New bird species discovered in bustling Asian city
Cambodian tailorbird lives in dense vegetation in and around Phnom Penh
A new species of bird has been discovered in the Cambodian capital, Phnom Penh, a bustling city of 1.5 million people.
The Cambodian tailorbird is a grey bird about the size of a wren with a rust-coloured cap and a black throat. It was found both in the city itself and several locations just outside the city, including a construction site, by a team of scientists with the Wildlife Conservation Society, BirdLife International, the University of Kansas, Louisiana State University and the Sam Veasna Centre, said a news release from the New York-based Wildlife Conservation Society late Tuesday.
'The discovery indicates that new species of birds may still be found in familiar and unexpected locations.' —Simon Mahood, Wildlife Conservation Society
"The modern discovery of an undescribed bird species within the limits of a large populous city — not to mention 30 minutes from my home — is extraordinary," said Simon Mahood, a scientist with the Wildlife Conservation Society, and lead author of the scientific paper describing the new bird.
"The discovery indicates that new species of birds may still be found in familiar and unexpected locations."

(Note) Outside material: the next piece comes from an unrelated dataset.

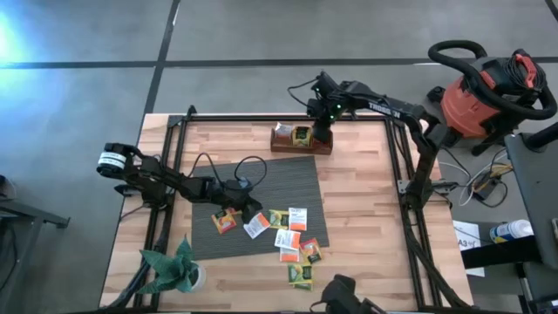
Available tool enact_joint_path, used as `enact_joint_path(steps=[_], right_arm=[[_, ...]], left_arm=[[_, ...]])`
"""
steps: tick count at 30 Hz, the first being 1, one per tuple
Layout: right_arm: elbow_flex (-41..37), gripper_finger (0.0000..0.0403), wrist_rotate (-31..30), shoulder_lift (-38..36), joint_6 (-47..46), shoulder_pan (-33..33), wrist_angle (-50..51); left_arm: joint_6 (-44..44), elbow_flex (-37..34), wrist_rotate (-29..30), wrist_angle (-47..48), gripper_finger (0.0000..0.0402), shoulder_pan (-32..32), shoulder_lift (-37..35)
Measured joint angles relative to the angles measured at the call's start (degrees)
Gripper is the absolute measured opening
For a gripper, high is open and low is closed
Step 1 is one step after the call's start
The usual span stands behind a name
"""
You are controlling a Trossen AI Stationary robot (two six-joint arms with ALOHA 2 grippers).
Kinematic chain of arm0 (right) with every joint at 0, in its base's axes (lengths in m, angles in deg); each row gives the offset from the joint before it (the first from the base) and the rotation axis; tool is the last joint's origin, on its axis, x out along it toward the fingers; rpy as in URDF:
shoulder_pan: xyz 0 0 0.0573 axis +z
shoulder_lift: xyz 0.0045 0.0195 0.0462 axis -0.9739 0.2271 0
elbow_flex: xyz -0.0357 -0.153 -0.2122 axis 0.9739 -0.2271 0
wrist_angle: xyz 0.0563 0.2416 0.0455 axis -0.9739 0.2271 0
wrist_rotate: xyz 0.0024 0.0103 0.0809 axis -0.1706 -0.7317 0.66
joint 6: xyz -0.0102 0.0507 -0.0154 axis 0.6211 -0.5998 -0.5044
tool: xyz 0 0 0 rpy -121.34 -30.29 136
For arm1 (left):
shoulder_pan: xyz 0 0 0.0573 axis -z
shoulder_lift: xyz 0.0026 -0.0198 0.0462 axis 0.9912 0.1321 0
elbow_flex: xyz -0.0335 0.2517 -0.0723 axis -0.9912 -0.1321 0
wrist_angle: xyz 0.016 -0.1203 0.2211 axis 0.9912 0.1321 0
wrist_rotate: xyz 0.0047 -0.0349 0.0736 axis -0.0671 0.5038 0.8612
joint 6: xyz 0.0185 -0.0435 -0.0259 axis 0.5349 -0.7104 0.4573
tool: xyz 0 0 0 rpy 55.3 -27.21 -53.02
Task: Pick & Place Tea
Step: Put the orange tea bag into the right section of the wooden organizer
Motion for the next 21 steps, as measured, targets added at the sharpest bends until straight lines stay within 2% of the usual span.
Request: enact_joint_path(steps=[21], right_arm=[[-8.5, 0.0008, 1.5, 0.1, 3.2, -1.4, -8.8]], left_arm=[[-0.7, 0.0, 0.0, 0.0, 0.0069, -0.2, 0.0]])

The paper describing the bird is published in a special online issue of Forktail, the journal of the Oriental Bird Club.
The Cambodian tailorbird was first photographed at a construction site at the edge of Phnom Penh by Wildlife Conservation Society scientist John Ashish, who thought it was a similar, coastal species of tailorbird.
Mahood wasn't so sure, and did some further investigation, confirming it as a new species.
The new bird has been given the scientific name Orthotomus chaktomuk. "Chaktomuk" is an old word in Khmer, the official language of Cambodia, that means "four faces," describing where the bird was found — an area where the Tonle Sap, Mekong and Bassac rivers come together.
The bird lives in a type of habitat called floodplain scrub, which is dense with vegetation. The Wildlife Conservation Society speculates that is what kept it hidden for so long. There is little of its habitat remaining in the city itself, but the bird remains abundant in larger tracts of floodplain scrub outside city limits, including a conservation area. However, it lives only in Cambodia. Only one other known bird species, the Cambodian laughingthrush of the Cardamom Mountains, is found solely in Cambodia.
The scientists recommend that the Cambodian tailorbird be classified as "near threatened" under the International Union for Conservation of Nature's red list — one level below "vulnerable" and two levels below "endangered."